Activity: For each line of the data below that includes the string "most", count one, and answer with the sum only.

[Source records Boundary: Start]

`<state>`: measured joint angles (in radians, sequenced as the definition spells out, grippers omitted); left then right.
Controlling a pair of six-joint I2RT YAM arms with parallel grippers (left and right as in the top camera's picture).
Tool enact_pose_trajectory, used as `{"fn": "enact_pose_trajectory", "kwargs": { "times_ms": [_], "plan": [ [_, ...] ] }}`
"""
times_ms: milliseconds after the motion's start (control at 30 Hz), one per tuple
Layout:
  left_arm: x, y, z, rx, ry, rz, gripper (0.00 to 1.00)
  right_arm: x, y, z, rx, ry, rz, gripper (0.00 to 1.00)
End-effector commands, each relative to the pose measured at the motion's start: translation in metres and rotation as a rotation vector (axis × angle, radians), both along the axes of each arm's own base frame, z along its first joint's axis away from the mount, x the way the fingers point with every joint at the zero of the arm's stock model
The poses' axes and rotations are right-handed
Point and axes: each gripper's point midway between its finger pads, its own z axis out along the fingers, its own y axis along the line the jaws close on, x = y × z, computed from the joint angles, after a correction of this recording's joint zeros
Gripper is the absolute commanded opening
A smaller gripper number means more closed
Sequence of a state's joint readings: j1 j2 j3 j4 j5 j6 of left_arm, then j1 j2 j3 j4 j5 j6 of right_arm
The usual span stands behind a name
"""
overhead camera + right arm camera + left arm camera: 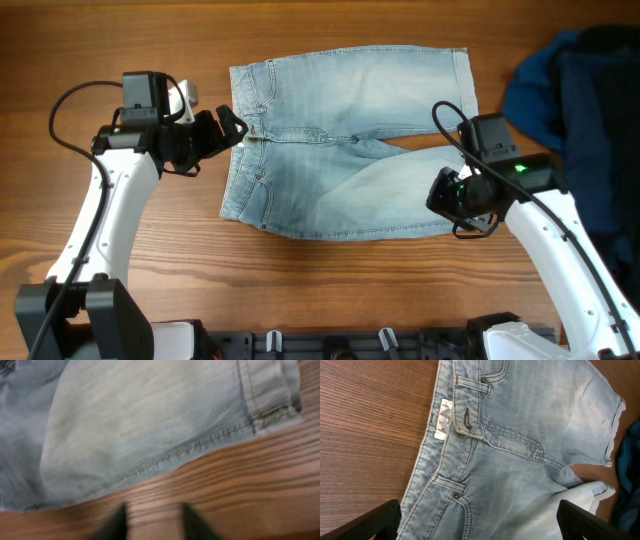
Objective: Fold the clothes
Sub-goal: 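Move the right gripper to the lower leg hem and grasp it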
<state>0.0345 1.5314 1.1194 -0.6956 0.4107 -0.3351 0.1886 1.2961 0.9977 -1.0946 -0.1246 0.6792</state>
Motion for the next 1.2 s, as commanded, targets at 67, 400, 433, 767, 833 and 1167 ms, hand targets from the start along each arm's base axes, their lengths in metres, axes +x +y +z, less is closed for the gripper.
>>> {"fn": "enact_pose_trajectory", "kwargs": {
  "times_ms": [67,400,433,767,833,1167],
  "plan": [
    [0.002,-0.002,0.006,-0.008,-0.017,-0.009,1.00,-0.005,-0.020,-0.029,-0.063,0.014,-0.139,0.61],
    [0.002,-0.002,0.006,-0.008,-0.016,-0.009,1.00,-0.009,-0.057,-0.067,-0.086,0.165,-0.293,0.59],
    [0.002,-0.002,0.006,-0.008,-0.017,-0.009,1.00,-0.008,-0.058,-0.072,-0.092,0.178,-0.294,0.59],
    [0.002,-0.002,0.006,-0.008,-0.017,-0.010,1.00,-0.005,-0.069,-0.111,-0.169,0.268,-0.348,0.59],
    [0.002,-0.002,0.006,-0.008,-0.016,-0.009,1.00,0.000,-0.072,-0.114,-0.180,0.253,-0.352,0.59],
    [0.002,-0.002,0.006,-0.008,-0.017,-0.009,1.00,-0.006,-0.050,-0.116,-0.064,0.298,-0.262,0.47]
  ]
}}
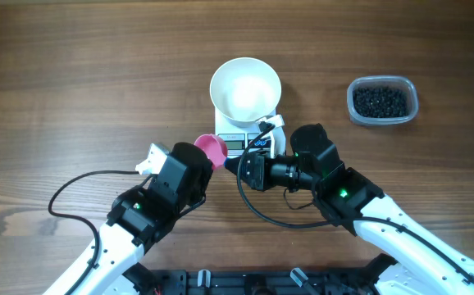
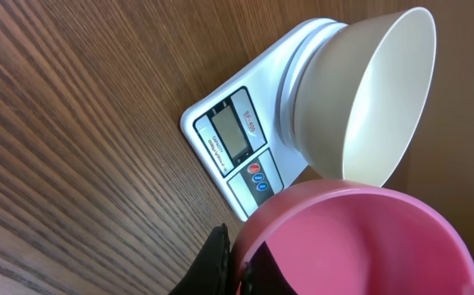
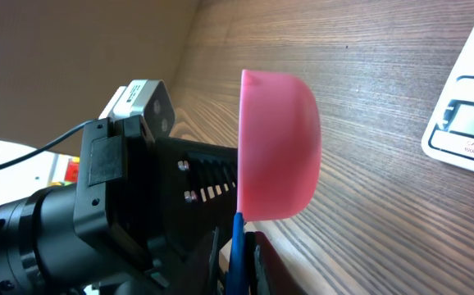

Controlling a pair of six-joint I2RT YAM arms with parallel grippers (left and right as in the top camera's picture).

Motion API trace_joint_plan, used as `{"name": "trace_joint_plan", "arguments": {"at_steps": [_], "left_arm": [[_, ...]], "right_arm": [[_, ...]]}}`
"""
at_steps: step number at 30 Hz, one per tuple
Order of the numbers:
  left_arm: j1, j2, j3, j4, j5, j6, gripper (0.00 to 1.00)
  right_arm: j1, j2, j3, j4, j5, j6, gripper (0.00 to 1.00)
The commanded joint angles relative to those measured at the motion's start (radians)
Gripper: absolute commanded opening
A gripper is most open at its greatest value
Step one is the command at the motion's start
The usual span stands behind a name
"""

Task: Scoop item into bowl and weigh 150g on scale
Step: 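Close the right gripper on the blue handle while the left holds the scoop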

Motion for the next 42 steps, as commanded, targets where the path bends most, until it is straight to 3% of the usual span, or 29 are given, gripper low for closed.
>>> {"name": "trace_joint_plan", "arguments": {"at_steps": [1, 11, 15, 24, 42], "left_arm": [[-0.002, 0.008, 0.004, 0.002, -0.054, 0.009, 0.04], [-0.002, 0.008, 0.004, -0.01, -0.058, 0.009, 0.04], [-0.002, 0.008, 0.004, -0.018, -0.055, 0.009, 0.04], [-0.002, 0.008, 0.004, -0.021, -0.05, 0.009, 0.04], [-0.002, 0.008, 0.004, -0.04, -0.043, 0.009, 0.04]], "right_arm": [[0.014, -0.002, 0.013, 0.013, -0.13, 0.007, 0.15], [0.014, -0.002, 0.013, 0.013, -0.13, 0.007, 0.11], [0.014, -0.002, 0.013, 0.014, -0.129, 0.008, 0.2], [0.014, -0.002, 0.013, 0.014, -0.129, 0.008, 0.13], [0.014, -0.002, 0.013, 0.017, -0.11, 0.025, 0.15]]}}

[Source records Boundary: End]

The answer: 2